Brief » Count the lines below containing "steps". Number only.

*-*-*

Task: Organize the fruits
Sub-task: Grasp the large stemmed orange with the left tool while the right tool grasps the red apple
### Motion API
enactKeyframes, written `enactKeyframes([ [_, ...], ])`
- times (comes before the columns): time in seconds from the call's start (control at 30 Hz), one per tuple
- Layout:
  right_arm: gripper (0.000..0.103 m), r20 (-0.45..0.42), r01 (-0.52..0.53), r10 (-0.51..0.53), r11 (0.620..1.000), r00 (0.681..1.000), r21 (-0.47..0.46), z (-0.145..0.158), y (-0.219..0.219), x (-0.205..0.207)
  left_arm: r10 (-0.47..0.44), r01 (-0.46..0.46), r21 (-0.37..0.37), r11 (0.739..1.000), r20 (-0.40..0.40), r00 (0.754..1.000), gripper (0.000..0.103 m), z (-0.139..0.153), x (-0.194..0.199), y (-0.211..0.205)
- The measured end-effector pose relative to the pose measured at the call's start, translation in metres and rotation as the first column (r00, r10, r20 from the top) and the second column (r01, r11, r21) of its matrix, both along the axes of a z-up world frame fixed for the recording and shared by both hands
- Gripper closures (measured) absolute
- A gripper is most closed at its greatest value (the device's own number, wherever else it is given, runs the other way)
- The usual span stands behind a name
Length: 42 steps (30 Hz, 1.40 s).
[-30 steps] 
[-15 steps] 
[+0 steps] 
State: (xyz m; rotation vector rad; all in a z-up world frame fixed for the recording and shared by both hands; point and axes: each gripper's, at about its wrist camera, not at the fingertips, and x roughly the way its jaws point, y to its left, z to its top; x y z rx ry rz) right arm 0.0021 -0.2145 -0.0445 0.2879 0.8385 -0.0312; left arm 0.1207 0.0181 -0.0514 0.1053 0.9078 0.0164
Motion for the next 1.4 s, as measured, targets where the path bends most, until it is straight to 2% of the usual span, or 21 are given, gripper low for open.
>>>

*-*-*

Completed task » 4